Work item:
Set down, please, exactly the lines below that run from the line with "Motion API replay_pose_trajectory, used" to the line with "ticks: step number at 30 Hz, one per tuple", both lines included.

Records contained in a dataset
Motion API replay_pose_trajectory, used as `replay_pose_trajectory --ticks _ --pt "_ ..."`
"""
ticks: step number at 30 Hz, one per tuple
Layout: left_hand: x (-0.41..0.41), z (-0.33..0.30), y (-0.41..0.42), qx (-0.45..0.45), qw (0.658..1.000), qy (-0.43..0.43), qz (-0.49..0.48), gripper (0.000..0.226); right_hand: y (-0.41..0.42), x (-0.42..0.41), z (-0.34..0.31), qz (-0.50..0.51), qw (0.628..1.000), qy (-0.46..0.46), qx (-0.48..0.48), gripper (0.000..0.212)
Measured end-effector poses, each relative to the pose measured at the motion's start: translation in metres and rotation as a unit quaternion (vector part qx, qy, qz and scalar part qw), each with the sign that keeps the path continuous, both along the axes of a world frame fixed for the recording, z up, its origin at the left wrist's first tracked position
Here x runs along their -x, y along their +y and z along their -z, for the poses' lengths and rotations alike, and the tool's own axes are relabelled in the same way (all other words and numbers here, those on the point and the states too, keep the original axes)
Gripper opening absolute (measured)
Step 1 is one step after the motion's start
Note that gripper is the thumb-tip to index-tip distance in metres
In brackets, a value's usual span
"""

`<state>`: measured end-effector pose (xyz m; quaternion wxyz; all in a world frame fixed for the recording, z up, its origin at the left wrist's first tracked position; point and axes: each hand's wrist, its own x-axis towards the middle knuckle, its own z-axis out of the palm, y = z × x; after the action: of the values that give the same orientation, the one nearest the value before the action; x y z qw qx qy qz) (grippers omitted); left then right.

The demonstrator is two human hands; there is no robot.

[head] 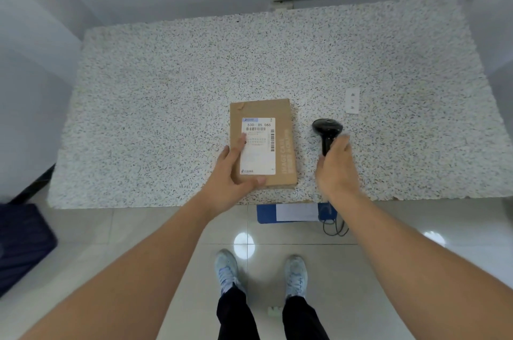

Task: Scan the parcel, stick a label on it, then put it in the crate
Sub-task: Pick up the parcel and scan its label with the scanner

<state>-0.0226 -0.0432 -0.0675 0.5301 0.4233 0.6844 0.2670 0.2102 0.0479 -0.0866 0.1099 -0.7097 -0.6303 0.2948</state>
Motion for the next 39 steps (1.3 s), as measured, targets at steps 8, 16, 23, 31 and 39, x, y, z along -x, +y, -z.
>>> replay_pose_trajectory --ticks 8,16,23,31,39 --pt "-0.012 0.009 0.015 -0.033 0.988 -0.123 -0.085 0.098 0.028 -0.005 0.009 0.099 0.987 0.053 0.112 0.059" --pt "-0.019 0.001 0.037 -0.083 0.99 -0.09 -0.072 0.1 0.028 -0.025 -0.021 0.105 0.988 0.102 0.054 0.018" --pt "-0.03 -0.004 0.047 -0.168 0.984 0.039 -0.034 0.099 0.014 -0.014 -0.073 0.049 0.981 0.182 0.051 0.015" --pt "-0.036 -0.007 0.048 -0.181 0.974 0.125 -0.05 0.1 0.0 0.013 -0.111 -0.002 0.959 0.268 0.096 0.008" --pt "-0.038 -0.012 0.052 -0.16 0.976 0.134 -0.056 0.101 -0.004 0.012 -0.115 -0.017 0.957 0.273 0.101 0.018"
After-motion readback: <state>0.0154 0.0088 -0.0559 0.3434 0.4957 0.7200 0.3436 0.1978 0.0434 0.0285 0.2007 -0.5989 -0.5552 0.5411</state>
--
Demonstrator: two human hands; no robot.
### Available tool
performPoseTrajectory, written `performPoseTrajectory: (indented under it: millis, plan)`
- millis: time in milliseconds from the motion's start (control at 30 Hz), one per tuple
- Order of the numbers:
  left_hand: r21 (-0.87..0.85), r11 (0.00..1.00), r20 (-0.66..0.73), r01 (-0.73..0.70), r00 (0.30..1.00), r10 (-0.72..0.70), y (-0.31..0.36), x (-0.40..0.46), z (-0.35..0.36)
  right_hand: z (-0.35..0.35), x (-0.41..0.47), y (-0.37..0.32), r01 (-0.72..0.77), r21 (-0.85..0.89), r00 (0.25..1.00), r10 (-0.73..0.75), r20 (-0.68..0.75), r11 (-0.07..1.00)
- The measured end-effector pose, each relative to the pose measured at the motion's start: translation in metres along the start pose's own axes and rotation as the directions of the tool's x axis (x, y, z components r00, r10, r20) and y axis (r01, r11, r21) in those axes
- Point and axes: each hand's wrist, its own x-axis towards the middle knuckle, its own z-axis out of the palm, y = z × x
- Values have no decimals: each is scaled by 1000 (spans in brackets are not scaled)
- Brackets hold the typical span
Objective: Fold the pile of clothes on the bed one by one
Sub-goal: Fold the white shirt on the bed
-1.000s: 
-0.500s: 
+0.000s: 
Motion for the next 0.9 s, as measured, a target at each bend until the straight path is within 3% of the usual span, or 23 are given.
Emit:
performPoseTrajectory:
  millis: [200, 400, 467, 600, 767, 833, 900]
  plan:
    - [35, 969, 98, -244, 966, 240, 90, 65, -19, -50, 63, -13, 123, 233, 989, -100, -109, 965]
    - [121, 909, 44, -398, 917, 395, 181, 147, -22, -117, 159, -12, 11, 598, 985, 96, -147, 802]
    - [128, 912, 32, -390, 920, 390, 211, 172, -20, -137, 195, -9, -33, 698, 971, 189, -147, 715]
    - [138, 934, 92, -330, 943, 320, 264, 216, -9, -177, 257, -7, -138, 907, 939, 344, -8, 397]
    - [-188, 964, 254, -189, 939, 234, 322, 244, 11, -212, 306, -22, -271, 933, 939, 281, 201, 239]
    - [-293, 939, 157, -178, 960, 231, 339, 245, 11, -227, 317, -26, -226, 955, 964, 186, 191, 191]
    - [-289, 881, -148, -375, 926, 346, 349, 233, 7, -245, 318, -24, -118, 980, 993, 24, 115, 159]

Problem solution:
Motion API replay_pose_trajectory, used as `replay_pose_trajectory --ticks _ --pt "_ ..."`
"""
ticks: step number at 30 Hz, one per tuple

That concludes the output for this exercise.